I don't like making resolutions, it sounds so lofty and makes it seem that there are things I have failed at in the past year, which only serves to make me feel negative about my past year. Instead I think about things I want to change and then set achieveable goals for myself. Having Crohn's disease for over 20 years my health is directly affected by stress and diet, and I have made some very significant changes in the past year. Unfortunately my Crohn's has returned recently, which means a few more changes need to be made, but again those are achieveable goals.
In 2008 I made the goal to drink more water as I dehydrate easily, and I achieved that. I quit eating popcorn because of the risks to my health and I have followed that even though I desperately love popcorn at the movies. I have largely given up potato chips in favour of brown rice and multigrain chips. I switched from 1% milk to skim milk, and have added low-calorie soy milk to my cereal, coffee, and chai teas. Soft-cooked oatmeal with my own spices, brown sugar or cane sugar and frozen or fresh fruit instead of instant oatmeal packets. Brown rice instead of white rice. Raw, organic, unbleached sugar instead of refined white sugar. Whole grain breads instead of white bread. More salad and vegetables to keep my vitamin intake up and keep that "full" feeling, and taking my damn vitamins in the first place.
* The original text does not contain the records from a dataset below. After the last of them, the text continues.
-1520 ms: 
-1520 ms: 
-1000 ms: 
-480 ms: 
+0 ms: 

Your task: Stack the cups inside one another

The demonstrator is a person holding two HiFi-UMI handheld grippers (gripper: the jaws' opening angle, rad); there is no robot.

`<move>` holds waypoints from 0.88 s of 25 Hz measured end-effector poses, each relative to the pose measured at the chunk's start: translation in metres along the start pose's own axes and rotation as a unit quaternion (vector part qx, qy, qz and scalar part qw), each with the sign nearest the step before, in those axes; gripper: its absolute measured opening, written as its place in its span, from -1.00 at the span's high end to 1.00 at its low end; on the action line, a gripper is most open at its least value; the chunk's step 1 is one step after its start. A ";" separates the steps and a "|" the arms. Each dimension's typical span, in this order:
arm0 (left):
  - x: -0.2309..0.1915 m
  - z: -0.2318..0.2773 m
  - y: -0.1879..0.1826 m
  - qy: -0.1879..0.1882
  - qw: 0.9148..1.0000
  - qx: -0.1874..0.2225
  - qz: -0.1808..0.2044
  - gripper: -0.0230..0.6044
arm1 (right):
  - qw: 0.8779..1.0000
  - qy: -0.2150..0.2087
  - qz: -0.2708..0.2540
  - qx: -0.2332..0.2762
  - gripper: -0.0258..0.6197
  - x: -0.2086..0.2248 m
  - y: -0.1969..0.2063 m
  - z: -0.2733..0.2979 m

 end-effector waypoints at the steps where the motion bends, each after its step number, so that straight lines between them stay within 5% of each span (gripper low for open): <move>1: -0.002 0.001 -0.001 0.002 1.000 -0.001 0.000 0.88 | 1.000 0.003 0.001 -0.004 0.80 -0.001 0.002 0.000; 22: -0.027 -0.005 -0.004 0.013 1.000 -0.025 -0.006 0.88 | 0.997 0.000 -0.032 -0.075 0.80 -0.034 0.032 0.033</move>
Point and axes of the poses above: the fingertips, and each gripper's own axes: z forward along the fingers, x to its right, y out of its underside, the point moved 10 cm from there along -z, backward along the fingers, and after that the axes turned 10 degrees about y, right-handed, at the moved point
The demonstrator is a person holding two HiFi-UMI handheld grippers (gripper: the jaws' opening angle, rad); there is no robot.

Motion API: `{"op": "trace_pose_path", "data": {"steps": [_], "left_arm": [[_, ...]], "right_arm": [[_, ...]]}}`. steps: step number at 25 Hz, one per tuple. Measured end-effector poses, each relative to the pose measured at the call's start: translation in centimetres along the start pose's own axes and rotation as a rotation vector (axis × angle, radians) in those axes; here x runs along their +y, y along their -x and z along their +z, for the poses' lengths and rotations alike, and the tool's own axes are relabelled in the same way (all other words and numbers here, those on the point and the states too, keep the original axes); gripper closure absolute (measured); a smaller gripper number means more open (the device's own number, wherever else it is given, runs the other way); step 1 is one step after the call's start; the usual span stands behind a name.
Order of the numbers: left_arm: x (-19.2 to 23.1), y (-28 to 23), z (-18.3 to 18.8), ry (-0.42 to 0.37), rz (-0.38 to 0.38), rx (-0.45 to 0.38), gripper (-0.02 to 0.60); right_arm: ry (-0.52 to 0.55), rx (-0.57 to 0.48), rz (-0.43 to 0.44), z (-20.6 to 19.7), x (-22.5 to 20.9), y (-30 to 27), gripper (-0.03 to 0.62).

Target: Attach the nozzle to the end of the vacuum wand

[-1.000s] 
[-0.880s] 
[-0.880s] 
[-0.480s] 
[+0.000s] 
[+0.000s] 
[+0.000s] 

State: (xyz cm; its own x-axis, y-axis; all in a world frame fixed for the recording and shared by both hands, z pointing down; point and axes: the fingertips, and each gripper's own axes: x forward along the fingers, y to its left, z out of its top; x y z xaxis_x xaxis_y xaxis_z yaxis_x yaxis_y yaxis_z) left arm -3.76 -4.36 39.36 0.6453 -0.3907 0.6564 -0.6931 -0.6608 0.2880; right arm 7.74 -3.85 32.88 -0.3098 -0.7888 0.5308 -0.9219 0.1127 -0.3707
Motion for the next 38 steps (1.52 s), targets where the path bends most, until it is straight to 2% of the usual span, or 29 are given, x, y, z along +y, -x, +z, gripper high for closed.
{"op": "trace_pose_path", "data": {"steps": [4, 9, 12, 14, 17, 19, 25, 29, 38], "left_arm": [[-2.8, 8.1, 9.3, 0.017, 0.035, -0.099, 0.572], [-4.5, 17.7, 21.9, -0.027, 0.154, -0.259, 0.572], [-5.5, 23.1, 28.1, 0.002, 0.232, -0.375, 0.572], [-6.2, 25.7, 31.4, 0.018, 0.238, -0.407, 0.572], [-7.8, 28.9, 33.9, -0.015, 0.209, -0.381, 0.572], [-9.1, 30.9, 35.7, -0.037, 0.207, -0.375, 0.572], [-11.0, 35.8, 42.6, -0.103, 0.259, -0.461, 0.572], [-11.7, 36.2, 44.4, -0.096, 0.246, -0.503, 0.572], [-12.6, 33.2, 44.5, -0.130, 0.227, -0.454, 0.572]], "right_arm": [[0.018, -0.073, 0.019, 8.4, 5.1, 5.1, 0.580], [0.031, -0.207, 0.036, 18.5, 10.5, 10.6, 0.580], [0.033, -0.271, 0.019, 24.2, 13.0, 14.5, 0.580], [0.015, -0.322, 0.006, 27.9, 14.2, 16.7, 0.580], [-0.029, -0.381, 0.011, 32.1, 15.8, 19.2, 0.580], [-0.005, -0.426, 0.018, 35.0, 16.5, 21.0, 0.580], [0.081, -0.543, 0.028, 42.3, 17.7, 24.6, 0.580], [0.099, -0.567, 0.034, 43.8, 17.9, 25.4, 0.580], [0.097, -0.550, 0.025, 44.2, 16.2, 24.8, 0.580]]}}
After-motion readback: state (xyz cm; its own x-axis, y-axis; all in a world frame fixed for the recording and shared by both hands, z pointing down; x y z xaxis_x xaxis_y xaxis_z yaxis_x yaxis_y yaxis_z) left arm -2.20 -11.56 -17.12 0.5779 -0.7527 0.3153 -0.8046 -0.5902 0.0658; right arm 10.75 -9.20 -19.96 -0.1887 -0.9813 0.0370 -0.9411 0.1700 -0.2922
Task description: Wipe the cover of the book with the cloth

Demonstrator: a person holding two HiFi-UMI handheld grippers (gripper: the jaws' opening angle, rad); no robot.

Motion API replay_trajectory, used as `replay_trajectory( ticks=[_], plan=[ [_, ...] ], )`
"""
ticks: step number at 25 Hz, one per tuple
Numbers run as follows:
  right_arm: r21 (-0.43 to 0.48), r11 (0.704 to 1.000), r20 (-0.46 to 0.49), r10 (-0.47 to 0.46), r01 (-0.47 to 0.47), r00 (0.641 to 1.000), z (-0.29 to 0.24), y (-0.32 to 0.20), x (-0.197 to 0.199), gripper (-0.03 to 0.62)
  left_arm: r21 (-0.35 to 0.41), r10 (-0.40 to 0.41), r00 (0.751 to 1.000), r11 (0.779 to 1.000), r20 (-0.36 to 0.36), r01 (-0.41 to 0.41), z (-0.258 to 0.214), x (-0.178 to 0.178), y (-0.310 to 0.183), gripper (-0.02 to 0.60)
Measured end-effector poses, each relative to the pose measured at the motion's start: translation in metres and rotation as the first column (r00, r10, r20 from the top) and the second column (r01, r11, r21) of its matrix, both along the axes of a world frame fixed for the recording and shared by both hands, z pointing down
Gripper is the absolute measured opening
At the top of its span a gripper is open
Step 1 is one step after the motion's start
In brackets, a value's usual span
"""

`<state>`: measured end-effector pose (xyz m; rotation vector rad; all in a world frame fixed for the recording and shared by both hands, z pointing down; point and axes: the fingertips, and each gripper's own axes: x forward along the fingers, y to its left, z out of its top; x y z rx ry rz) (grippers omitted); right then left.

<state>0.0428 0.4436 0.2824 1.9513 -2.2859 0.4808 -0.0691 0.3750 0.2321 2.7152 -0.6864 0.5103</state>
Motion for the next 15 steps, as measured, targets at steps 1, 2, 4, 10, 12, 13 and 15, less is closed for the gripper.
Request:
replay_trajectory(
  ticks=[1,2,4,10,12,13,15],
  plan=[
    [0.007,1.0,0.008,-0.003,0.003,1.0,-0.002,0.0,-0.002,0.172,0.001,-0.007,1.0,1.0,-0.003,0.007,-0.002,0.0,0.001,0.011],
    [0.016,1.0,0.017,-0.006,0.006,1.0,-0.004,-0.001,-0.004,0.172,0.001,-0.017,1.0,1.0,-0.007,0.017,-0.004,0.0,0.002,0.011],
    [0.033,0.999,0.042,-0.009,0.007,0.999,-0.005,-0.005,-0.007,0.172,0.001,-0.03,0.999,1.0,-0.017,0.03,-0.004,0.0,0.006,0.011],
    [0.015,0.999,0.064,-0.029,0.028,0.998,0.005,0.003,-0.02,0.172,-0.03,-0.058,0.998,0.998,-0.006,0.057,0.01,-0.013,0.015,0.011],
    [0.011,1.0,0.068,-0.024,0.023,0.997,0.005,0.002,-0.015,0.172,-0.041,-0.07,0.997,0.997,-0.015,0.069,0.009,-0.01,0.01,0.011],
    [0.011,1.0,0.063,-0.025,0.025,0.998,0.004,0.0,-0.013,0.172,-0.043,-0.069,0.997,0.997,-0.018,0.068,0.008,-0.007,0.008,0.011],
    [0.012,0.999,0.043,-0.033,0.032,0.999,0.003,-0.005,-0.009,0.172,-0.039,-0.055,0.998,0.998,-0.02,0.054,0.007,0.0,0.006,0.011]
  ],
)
But I've also become more adventurous in my recipes, and have embraced Indian and Thai flavours instead of the usual "Western Chinese" recipes loaded with salt and sugar. A few hot pepper flakes and spices to stimulate metabolism and make portion control easier. Lentils and beans, couscous, and falafel instead of potatoes. Whole wheat pasta and vegetables in my pasta sauce. And the days when I know vegetables could be difficult on my digestion there is always tomato juice and V-8 juices. Sparkling water with lemon and lime instead of sodas. Fruit and yogurt instead of pie and ice cream. And of course I want to cook more, bake more, learn to bake my own bread, and make my own frozen yogurt and gelato using my ice cream maker. And put my crock pot to good use.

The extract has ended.